Needed from the data below: all lines that contain the word "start".

-.-.-

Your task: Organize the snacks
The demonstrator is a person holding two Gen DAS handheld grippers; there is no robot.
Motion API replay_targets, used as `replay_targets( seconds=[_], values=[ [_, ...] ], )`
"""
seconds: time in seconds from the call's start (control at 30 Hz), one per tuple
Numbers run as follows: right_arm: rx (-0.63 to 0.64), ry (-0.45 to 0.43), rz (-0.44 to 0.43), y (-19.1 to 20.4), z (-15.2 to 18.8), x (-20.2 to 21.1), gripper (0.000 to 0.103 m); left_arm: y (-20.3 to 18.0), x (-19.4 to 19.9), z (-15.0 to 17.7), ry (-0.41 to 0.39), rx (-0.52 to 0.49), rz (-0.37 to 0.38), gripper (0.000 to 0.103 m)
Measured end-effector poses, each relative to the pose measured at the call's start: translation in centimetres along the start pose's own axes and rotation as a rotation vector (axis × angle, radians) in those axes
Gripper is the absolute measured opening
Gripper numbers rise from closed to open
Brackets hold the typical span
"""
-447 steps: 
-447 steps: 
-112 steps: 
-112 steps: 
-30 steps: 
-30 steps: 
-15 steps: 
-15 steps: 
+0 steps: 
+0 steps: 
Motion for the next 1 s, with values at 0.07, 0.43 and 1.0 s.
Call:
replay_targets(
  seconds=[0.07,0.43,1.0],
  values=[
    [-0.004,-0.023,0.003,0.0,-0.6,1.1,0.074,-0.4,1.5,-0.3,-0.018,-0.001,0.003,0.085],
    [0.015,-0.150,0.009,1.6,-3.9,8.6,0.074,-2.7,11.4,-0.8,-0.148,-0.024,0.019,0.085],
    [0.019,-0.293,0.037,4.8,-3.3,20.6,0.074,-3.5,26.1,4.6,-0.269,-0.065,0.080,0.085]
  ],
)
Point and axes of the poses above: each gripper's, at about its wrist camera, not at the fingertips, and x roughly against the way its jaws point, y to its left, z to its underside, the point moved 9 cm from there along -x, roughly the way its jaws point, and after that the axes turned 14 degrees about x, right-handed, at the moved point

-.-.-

Exercise solution =>
seconds: time in seconds from the call's start (control at 30 Hz), one per tuple
Measured end-effector poses, each relative to the pose measured at the call's start: translation in centimetres along the start pose's own axes and rotation as a rotation vector (axis × angle, radians) in those axes

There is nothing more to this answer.